ASSIGNMENT: Both the line below containing "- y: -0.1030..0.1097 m" and the line containing "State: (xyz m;", along with every line between them, should be repeated exactly; no other line belongs in the answer.

DATASET CONTENT:
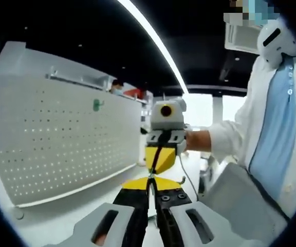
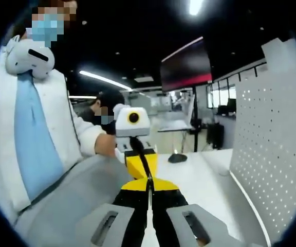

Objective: Insert the hook assembly into the mounting plate slot until the hook locks in place.

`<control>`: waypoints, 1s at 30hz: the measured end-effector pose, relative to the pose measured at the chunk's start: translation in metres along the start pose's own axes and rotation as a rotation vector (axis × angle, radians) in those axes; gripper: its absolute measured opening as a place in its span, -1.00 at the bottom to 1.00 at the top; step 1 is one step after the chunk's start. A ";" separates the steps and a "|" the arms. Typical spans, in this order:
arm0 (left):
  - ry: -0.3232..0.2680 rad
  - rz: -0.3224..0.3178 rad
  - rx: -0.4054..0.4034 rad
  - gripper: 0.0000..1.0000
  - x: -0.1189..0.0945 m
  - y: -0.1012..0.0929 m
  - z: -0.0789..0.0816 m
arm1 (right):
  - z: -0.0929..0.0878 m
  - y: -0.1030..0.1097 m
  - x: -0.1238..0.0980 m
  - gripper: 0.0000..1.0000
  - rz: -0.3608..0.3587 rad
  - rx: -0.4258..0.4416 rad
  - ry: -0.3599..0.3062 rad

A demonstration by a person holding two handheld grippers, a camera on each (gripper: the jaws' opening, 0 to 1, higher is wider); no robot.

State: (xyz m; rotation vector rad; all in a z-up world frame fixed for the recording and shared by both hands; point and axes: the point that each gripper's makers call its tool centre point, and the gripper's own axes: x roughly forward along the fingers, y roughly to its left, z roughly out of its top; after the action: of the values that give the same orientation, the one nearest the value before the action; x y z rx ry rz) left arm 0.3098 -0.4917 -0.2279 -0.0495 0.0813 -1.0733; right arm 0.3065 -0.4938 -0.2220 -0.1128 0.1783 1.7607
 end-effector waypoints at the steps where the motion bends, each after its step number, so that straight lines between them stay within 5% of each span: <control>1: 0.003 -0.004 -0.004 -0.95 0.000 -0.001 -0.001 | 0.000 0.000 0.000 -1.00 0.001 0.002 0.000; 16: 0.048 0.055 -0.031 -0.97 -0.001 0.011 -0.012 | -0.009 -0.014 0.003 -0.99 -0.072 0.040 0.037; 30: 0.096 0.125 -0.072 -0.97 0.005 0.023 -0.019 | 0.000 -0.036 -0.010 -0.92 -0.328 -0.060 0.062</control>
State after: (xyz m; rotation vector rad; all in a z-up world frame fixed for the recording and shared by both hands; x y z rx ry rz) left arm 0.3303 -0.4851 -0.2490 -0.0572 0.2069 -0.9475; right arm 0.3434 -0.4965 -0.2220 -0.2275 0.1435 1.4364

EXPECTED OUTPUT:
  - y: -0.1030..0.1097 m
  - x: -0.1238..0.0980 m
  - gripper: 0.0000..1.0000
  - rz: -0.3608..0.3587 rad
  - rx: -0.4258..0.4416 rad
  - ry: -0.3599..0.3062 rad

A demonstration by a person holding two handheld grippers, a camera on each (gripper: the jaws' opening, 0 to 1, higher is wider); no robot.

State: (xyz m; rotation vector rad; all in a z-up world frame fixed for the recording and shared by both hands; point and axes: the point that each gripper's makers call its tool centre point, and the gripper's own axes: x roughly forward along the fingers, y roughly to its left, z roughly out of its top; after the action: of the values that give the same orientation, the one nearest the value before the action; x y z rx ry rz) left arm 0.3098 -0.4917 -0.2279 -0.0495 0.0813 -1.0733; right arm 0.3065 -0.4938 -0.2220 -0.1128 0.1783 1.7607

This concludes the output for the exercise.